My daughter is bugging me for a laptop. She has some money saved and I
will help with the rest. Basically all she needs it for is high school,
word processing, uploading pictures from her camera, listening to
music, play DVD,s..There will be minimal game playing and if there are
they will probably be web based or small java applets.

Budget is about $800 excluding taxes and warranty protection plan.

I may be wrong but I am urging her at the time of this posting to wait
a few weeks as perhaps prices of laptops will drop when Core Duo 2 hit
the shelves.....I may be wrong but I am trying to buy some more time.

My thoughts on a notebook processor are the following (assuming 512mb
of memory to start, 80gb hard drive, 14/15 inch screen):

Core Duo 2 - Probably not affordable for us at this time.

**Core Duo-would be a good choice I think if I can find the right price
point
**Centrino Single Core-probably a good choice
**AMD Turion 64 ML-3x series seem decent (cannot afford X2 model of
AMD)

-Pentium M, Centrino-No- there is a notebook price I should not pass on
-AMD-Sempron-no
-Celeron-No

Thanks for keeping me straight on this, any recommendations and if I am
sound in my judgment to wait a few weeks as stores get rid of
discontinued/obsolete equipment (as Best Buy told me)....hoping for
newer units and better prices.

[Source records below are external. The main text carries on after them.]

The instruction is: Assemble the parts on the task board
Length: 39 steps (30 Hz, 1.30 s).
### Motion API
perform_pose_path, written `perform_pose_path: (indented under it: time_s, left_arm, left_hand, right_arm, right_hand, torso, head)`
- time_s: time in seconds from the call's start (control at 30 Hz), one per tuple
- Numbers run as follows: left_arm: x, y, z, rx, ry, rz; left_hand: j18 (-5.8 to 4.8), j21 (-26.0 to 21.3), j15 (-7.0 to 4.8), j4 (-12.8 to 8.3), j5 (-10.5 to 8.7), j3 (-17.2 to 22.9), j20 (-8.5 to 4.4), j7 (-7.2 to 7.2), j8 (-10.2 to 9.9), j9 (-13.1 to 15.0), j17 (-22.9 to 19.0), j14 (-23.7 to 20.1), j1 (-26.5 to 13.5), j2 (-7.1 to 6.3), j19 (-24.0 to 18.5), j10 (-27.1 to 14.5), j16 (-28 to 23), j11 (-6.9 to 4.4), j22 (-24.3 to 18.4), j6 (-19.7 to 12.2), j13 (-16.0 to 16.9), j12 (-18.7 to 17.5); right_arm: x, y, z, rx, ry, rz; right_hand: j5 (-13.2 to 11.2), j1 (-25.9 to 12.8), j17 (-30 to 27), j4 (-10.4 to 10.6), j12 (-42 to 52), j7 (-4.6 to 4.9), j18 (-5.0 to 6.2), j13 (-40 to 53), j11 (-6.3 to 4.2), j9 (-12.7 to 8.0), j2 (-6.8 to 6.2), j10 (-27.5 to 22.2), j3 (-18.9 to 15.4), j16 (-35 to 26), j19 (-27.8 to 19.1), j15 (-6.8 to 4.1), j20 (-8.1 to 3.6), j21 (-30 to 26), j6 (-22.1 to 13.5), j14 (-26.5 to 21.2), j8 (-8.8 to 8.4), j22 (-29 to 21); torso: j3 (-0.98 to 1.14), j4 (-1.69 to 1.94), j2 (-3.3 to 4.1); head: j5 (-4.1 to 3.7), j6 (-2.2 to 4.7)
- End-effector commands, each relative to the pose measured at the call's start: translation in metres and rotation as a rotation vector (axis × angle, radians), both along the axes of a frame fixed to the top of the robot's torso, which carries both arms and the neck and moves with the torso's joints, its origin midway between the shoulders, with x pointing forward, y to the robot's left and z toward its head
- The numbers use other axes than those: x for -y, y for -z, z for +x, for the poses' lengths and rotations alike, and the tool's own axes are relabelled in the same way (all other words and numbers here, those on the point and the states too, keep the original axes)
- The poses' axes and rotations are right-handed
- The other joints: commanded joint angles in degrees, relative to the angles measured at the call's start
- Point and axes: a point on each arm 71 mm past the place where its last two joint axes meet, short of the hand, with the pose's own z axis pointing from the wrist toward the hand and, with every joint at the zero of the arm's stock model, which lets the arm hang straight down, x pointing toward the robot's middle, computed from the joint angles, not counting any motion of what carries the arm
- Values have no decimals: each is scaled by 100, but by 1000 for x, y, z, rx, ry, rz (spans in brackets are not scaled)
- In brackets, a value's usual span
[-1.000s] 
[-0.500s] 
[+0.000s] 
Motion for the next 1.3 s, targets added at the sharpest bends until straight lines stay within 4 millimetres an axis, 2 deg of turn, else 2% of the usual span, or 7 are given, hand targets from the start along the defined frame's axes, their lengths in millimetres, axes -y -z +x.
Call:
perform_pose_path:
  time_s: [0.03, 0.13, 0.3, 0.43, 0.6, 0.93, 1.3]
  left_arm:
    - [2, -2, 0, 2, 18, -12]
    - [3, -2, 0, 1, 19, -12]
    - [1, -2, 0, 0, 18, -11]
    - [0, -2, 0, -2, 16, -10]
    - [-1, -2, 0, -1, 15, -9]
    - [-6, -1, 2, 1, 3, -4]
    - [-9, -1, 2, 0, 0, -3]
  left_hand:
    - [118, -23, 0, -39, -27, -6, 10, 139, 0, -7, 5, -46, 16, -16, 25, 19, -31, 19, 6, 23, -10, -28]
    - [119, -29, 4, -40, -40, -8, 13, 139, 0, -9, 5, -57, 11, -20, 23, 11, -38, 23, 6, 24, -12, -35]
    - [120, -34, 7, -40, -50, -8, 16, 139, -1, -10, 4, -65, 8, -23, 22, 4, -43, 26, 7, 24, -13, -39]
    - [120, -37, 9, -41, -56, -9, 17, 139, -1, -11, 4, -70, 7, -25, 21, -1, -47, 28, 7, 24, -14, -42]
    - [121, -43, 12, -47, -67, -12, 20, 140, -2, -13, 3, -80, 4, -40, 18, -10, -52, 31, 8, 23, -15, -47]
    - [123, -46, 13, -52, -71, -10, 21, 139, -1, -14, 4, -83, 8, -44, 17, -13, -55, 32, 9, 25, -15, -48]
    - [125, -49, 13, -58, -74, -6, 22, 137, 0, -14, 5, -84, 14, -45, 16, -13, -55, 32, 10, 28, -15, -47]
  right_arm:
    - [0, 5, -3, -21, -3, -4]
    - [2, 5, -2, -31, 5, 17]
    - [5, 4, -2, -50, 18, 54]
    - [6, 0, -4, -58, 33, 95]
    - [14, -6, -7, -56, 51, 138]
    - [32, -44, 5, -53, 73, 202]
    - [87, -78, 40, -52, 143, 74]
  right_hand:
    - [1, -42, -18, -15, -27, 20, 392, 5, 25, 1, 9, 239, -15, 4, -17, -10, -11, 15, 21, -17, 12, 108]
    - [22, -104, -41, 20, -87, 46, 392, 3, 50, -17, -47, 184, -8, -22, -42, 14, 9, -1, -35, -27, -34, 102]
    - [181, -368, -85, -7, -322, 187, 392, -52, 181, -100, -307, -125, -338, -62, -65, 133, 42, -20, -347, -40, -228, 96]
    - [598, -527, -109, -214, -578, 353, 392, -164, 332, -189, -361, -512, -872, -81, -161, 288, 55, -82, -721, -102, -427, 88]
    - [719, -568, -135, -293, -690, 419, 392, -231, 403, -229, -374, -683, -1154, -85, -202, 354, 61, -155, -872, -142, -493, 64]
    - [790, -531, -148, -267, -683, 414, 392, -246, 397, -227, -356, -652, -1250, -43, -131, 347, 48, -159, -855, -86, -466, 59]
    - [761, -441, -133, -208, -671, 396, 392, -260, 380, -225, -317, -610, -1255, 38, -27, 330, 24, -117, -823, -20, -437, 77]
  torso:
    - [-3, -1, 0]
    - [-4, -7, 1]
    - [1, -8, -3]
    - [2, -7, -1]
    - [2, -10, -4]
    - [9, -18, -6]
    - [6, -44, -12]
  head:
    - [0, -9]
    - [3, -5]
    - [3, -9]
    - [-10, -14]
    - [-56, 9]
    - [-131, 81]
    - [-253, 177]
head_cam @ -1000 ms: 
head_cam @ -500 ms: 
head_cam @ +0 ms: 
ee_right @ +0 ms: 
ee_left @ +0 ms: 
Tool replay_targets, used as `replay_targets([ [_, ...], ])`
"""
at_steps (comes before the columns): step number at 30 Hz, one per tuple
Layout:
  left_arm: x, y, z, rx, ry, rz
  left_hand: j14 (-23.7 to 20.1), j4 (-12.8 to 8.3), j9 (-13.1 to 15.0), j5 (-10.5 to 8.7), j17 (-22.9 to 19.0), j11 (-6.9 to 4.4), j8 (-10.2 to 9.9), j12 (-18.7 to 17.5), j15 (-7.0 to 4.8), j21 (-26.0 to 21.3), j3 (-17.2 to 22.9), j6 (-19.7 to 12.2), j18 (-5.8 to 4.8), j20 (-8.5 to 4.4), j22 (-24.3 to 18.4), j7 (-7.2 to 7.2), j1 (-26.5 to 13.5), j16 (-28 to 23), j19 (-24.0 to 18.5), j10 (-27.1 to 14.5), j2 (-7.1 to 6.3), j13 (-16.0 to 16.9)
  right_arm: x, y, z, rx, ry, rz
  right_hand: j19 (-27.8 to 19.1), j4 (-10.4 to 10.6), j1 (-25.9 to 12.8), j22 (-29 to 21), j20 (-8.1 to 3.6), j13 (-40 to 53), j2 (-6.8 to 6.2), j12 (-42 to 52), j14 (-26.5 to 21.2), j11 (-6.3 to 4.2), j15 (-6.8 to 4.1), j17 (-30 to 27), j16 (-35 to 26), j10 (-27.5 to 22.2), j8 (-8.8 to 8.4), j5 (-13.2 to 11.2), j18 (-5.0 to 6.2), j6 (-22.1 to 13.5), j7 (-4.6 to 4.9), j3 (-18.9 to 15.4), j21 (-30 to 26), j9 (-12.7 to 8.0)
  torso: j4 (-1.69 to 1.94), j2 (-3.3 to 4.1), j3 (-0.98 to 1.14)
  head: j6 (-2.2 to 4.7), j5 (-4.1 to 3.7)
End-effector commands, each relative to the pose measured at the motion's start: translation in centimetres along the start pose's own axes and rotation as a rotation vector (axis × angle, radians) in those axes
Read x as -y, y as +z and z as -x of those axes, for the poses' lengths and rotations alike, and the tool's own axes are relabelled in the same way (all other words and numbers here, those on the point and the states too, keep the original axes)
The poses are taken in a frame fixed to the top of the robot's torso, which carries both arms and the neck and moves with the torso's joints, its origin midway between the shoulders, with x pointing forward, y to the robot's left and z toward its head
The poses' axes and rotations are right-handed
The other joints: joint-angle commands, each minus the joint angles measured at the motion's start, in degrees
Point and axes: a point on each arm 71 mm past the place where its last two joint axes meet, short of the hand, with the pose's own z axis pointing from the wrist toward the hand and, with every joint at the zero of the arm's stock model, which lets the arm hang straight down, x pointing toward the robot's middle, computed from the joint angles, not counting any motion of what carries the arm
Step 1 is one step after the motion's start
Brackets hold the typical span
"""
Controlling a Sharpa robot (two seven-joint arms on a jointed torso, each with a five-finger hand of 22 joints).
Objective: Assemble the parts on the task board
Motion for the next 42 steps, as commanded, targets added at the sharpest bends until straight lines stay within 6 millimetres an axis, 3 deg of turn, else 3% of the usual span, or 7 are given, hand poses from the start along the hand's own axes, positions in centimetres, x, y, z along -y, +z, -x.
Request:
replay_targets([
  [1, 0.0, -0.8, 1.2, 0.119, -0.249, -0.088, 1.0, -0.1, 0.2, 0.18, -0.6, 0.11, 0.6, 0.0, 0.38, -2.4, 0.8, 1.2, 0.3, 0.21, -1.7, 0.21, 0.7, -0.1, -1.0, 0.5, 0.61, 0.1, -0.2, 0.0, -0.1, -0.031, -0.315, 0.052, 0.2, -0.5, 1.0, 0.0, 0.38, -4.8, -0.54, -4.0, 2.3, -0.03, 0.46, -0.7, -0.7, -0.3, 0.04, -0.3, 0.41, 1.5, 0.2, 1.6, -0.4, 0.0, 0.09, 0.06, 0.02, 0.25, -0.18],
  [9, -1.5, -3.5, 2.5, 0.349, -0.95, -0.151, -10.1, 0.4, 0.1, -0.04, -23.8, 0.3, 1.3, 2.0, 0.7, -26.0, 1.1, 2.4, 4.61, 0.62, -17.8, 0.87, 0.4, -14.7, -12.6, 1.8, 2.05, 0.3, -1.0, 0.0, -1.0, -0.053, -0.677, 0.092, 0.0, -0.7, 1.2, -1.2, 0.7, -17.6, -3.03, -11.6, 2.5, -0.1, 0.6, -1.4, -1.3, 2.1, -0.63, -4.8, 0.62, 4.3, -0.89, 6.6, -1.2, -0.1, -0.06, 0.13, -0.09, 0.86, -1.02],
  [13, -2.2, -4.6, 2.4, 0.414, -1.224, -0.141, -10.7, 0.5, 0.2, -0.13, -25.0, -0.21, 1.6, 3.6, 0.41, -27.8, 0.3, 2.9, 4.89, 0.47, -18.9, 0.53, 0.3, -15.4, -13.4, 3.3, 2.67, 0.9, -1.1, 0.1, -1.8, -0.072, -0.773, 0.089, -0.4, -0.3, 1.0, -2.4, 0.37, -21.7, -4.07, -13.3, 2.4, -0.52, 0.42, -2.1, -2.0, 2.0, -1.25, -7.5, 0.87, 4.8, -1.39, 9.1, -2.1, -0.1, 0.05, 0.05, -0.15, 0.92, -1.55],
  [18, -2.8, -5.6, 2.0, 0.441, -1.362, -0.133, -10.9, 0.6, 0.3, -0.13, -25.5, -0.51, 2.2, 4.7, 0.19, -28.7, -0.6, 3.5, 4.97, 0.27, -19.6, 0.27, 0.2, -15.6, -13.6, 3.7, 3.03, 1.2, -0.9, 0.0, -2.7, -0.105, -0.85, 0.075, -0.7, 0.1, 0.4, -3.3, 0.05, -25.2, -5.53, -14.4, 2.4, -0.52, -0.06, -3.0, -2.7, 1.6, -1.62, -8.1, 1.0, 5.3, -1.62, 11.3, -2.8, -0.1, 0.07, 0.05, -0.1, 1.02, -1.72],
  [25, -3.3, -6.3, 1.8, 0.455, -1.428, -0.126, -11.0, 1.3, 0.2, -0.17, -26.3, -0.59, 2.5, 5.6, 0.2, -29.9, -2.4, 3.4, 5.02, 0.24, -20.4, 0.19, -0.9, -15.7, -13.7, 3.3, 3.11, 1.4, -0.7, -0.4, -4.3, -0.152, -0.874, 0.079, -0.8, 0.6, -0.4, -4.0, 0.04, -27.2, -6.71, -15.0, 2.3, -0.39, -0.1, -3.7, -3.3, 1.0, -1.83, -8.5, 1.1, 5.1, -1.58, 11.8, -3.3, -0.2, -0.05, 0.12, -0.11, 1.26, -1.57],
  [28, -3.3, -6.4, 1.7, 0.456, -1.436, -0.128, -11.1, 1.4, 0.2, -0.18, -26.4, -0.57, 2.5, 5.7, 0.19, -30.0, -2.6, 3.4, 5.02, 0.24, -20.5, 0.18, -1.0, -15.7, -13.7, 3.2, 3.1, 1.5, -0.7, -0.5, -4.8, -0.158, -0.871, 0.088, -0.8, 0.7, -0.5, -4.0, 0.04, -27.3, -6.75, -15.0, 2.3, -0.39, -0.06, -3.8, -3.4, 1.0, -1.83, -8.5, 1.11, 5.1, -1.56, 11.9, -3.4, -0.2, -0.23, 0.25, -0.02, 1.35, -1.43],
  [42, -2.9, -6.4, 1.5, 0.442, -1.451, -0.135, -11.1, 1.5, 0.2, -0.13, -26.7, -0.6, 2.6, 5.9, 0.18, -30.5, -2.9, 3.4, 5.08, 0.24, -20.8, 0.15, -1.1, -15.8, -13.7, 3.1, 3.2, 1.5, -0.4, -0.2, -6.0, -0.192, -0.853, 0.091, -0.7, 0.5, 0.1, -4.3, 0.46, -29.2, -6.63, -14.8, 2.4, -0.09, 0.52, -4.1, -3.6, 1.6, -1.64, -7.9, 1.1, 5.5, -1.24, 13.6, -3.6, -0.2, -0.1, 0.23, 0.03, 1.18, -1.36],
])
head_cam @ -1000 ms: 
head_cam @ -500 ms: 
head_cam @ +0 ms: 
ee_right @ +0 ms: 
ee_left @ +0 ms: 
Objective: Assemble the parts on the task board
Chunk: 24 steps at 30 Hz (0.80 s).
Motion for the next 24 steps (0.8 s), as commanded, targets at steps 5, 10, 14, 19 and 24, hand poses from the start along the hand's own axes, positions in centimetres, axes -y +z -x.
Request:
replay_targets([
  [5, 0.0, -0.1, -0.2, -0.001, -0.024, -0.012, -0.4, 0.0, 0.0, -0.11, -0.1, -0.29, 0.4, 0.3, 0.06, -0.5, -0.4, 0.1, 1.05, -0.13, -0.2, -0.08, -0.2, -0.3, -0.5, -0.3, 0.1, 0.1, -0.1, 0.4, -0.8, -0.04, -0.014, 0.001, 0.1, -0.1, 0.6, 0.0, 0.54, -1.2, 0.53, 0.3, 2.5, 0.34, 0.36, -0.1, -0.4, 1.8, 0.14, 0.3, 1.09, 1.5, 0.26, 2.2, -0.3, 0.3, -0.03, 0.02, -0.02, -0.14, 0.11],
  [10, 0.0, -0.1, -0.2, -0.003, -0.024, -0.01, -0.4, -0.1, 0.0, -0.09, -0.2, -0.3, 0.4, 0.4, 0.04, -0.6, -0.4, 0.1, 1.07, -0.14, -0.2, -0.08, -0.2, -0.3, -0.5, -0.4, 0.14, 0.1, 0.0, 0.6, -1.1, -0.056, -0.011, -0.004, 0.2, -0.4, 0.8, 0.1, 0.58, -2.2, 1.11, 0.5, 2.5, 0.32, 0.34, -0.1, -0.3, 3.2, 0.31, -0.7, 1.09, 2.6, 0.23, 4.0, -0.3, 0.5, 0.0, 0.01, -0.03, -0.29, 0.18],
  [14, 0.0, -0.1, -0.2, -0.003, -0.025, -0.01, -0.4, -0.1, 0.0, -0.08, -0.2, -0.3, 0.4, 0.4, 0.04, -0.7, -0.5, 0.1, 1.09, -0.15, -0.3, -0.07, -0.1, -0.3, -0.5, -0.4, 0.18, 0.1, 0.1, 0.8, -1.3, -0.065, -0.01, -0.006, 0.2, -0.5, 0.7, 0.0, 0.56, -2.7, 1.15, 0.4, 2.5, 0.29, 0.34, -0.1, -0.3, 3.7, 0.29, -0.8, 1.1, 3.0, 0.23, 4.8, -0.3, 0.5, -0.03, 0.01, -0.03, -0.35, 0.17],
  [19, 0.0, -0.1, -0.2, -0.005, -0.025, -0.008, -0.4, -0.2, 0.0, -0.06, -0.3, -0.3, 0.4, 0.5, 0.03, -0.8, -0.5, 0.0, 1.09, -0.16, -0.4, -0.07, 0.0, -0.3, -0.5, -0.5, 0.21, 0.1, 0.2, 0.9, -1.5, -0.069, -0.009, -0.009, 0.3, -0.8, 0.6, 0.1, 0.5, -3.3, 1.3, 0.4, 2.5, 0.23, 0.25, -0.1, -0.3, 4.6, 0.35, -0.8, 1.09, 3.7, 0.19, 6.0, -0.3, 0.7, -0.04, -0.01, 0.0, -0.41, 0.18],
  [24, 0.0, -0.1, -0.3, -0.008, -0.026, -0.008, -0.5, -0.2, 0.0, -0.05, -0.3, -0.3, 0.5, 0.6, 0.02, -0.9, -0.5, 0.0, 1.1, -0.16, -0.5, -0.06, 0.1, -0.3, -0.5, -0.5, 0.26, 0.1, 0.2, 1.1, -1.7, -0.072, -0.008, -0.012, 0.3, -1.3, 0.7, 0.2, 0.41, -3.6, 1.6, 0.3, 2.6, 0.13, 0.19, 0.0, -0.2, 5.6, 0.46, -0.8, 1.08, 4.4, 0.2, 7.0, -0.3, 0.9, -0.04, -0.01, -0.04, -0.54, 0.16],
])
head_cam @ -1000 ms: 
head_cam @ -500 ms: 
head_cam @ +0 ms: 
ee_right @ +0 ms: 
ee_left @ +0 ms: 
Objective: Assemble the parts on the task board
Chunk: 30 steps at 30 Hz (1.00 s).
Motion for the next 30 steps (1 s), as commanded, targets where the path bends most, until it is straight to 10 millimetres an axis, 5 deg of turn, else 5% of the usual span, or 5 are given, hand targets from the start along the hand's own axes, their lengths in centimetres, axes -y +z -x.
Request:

Of course I realize everything is
obsolete once purchased but I am not willing to wait for Santa Rosa to
come out.

Sincerely
Patty


Since a laptop includes the display, you are shopping for display
qualities as well as other capabilities. As Kony suggests, visiting
local big box stores and looking at the units, seeing how usable the
keyboard is, are important considerations. If the intention is to
take notes in a class with the unit, you might want something with
a quiet keyboard.

In terms of most demanding usage, you might also see if the laptop
in the store is connected to the Internet, so you can test browser
responsiveness on a graphics intensive web site. That will tell you
whether the processor is fast enough for non-gaming usage.

I've never really shopped for a laptop myself, but in poking at
a few units while waiting to find sales people, I was surprised
how expensive I had to go, to get a screen I could live with. I
spend a lot of time trying out displays before I buy one (spent
two weeks looking for an LCD monitor), as I hate squinting at
a cheap screen. To me, the user interface comes first.